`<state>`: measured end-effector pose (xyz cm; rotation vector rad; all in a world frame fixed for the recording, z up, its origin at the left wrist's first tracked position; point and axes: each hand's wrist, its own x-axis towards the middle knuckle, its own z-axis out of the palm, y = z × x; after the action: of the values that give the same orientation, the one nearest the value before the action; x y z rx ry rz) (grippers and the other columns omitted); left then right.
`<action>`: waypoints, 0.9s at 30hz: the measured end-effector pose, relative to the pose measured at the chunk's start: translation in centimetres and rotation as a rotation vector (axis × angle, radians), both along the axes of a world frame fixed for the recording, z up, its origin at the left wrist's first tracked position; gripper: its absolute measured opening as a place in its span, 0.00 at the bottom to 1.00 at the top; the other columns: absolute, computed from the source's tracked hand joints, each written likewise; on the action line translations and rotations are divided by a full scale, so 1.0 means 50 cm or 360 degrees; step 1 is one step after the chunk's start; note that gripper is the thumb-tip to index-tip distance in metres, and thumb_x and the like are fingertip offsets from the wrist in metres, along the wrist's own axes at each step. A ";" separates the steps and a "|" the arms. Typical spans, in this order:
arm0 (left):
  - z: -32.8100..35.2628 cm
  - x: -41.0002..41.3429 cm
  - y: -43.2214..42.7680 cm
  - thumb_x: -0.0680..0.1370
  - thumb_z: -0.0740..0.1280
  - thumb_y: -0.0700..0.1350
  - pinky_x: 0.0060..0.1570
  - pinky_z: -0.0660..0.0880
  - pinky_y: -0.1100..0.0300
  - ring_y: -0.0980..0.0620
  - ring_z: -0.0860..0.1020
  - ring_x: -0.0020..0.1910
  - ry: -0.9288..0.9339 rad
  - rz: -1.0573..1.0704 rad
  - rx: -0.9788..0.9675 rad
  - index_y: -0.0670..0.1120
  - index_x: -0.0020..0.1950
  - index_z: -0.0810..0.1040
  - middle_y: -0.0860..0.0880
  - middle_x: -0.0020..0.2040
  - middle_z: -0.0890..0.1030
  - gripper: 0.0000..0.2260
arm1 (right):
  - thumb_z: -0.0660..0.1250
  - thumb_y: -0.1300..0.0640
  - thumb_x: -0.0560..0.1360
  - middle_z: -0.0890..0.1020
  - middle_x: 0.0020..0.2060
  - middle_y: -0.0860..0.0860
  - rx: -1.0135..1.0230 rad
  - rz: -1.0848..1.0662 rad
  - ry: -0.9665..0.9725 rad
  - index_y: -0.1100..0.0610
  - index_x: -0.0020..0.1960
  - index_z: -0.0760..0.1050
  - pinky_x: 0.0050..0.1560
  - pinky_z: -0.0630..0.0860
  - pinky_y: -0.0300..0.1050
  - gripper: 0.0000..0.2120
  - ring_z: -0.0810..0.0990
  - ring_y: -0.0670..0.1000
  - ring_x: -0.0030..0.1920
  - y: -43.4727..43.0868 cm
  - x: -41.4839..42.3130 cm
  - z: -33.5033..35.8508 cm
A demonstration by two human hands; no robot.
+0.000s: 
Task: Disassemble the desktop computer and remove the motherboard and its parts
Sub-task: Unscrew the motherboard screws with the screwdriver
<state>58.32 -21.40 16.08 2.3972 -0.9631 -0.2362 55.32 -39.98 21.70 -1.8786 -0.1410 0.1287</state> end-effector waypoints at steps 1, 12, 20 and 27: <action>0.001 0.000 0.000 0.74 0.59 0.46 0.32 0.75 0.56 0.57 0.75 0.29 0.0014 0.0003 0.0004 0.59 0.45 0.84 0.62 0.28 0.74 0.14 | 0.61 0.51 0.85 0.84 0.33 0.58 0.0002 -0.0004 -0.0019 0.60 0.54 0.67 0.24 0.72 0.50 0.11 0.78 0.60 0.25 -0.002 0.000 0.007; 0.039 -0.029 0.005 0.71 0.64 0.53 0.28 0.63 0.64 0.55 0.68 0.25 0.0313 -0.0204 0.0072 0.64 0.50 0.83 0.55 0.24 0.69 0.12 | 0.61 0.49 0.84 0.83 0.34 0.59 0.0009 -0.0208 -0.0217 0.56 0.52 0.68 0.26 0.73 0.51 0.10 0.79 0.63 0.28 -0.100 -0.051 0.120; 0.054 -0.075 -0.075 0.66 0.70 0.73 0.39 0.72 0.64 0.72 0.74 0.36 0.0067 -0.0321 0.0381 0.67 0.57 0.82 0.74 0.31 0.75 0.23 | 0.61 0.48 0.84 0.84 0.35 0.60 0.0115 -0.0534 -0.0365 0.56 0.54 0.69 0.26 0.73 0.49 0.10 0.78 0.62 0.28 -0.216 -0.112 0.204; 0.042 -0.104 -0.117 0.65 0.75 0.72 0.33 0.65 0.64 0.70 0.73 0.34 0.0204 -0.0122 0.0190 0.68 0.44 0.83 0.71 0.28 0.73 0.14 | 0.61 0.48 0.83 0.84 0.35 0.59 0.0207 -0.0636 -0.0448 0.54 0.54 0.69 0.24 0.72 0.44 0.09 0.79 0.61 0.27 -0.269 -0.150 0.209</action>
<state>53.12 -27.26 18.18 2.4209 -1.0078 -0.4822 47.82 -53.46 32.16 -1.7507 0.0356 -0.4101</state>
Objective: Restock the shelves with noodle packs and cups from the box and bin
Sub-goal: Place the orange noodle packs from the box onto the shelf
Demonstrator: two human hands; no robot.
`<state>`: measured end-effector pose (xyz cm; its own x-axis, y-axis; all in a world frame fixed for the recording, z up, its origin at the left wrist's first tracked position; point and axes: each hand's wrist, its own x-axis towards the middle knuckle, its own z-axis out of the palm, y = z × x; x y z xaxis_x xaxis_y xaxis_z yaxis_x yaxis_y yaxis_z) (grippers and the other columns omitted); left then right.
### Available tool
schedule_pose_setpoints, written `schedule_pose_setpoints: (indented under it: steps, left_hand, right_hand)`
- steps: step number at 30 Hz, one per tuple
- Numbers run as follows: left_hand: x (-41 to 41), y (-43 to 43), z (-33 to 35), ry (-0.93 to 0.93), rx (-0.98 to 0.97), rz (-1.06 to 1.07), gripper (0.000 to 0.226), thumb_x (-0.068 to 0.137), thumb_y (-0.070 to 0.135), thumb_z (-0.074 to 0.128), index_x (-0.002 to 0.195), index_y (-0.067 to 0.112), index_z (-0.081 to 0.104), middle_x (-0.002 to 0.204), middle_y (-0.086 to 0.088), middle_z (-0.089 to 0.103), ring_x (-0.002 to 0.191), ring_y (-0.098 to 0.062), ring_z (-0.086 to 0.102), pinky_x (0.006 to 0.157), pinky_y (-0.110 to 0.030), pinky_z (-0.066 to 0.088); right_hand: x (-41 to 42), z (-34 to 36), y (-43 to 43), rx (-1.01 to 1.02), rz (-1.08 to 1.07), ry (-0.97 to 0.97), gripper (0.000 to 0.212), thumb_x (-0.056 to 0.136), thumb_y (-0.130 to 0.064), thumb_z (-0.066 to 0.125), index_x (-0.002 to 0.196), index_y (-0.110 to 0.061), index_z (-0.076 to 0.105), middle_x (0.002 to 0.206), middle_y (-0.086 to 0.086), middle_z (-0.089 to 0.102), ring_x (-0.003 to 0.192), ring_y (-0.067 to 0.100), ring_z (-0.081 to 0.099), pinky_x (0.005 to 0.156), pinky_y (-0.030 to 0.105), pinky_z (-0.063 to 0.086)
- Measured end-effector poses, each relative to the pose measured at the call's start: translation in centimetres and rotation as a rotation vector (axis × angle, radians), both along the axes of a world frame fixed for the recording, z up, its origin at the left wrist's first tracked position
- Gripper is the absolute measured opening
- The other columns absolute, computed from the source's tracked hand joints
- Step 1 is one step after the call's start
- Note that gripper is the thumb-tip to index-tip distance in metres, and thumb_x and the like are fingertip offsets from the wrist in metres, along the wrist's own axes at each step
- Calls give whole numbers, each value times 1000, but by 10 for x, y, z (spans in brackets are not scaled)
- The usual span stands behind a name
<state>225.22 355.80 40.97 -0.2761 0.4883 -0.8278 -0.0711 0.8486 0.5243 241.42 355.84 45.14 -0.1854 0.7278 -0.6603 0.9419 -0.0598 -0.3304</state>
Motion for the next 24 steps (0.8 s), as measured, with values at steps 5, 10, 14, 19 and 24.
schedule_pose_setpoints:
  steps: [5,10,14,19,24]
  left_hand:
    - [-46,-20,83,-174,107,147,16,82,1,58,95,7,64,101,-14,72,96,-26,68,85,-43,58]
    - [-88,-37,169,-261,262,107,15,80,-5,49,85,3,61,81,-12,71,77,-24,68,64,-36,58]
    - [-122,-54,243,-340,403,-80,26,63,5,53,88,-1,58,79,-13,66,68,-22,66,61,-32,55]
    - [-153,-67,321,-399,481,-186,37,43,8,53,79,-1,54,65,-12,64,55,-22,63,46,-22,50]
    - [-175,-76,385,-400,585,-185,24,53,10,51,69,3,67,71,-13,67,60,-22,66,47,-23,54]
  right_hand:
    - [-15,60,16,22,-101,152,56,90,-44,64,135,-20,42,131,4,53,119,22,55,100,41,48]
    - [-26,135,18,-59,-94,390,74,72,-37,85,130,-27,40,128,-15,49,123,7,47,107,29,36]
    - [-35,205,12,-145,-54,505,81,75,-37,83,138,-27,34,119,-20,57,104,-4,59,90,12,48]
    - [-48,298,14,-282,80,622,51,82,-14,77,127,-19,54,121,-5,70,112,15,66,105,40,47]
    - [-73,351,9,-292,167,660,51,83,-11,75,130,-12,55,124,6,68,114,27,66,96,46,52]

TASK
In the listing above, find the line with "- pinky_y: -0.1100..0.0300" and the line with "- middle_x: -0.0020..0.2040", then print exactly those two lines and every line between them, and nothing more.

OUTPUT OF THE TASK
  - pinky_y: -0.1100..0.0300
  - ring_y: -0.0980..0.0620
  - ring_z: -0.0860..0.1020
  - ring_x: -0.0020..0.1910
  - ry: -0.9288..0.9339 rad
  - rz: -1.0573..1.0704 rad
  - rx: -0.9788..0.9675 rad
  - index_y: -0.0670..0.1120
  - index_x: -0.0020..0.1950
  - index_z: -0.0810..0.1040
  - middle_y: -0.0860..0.0880
  - middle_x: -0.0020..0.2040

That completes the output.